We made our way to the beach where there were many male and female frigate birds wheeling and diving over the many fishing boats present due it being market day. The frigate birds usually nest on the Isla de la Plata. Ramona and Dan had told me that they had seen the birds stealing the fish from under the fishermen's noses and I could see how that could happen. There were also some other birds which seem to be scavengers (?) and looked like a secretary bird (from their walk) with vulture-like characteristics.
There was a fisherman there who had caught sharks and was busy cutting off their fins for shark fin soup for sale to Peruvians and Japanese, according to our guide. Being aware that there is supposed to be some campaign to prevent/reduce the killing of sharks purely for their fins, for shark fin soup, I asked if the rest of the shark was used or discarded and she said that they are used for ceviche.
We didn't set off, however, until 10:30 am, as there was a Ministerio del Ambiente inspection of the boat and we didn't know when it would be finished so we waited it out in the shade.

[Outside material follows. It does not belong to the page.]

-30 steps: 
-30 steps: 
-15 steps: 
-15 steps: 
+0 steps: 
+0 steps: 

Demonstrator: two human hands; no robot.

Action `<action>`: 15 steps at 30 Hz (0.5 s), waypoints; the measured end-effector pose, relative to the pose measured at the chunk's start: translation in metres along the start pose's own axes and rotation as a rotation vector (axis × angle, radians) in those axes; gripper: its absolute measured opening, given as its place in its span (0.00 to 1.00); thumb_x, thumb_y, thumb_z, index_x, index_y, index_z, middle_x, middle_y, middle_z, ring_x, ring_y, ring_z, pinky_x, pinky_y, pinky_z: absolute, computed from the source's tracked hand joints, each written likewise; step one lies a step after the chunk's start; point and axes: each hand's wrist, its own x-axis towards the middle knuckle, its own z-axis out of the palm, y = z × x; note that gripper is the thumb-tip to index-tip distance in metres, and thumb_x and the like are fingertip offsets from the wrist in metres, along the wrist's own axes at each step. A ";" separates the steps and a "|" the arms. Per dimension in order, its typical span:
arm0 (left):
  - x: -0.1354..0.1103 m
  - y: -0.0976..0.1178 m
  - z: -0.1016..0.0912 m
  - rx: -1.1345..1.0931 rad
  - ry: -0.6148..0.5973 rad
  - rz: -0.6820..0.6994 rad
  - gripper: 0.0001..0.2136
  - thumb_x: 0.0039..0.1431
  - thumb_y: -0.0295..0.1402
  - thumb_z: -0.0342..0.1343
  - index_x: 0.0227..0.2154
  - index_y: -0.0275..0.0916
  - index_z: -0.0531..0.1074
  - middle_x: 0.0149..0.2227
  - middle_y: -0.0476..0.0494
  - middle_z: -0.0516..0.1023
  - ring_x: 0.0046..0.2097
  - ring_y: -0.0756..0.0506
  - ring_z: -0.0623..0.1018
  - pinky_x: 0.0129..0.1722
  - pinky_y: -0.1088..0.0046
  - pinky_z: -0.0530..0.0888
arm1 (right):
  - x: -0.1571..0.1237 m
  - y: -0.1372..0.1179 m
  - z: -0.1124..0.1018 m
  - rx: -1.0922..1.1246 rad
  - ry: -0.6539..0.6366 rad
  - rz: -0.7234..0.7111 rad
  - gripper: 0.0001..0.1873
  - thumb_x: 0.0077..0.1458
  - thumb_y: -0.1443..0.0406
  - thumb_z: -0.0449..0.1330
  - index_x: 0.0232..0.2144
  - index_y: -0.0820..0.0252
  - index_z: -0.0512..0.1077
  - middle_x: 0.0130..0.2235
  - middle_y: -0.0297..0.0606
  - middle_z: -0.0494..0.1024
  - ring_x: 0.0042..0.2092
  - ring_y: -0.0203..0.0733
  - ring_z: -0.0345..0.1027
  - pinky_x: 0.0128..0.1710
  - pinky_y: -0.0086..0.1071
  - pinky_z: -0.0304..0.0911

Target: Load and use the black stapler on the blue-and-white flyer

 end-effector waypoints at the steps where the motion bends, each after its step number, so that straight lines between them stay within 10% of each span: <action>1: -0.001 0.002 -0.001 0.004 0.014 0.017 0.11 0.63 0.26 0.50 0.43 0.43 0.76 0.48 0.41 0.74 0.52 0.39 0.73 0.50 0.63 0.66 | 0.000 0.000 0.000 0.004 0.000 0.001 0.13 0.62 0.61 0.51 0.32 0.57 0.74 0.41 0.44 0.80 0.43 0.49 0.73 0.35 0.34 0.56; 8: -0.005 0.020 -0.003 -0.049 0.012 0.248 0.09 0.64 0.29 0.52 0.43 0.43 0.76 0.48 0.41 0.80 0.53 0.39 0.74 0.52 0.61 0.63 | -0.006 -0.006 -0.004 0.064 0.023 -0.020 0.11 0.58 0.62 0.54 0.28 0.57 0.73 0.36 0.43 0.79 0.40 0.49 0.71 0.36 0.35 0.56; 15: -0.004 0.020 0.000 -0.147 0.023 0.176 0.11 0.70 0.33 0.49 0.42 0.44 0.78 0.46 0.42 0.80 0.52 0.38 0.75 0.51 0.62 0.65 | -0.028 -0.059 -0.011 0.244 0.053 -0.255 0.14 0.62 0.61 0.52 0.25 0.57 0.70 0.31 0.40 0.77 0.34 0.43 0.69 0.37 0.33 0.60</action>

We eventually made it onto the boat for the hour-long trip to the island. Along the way we saw two turtles and stopped to photograph the second. It was swimming on the surface and its shell was covered in thick moss. The guys hauled it onto the boat and then scraped off the moss as well as barnacle-like parasites off its shell and underside. It even had a couple of small crabs living in the crevices nears its legs. After its cleaning, it was then thrown back overboard, where it immediately dived and we didn't see it again.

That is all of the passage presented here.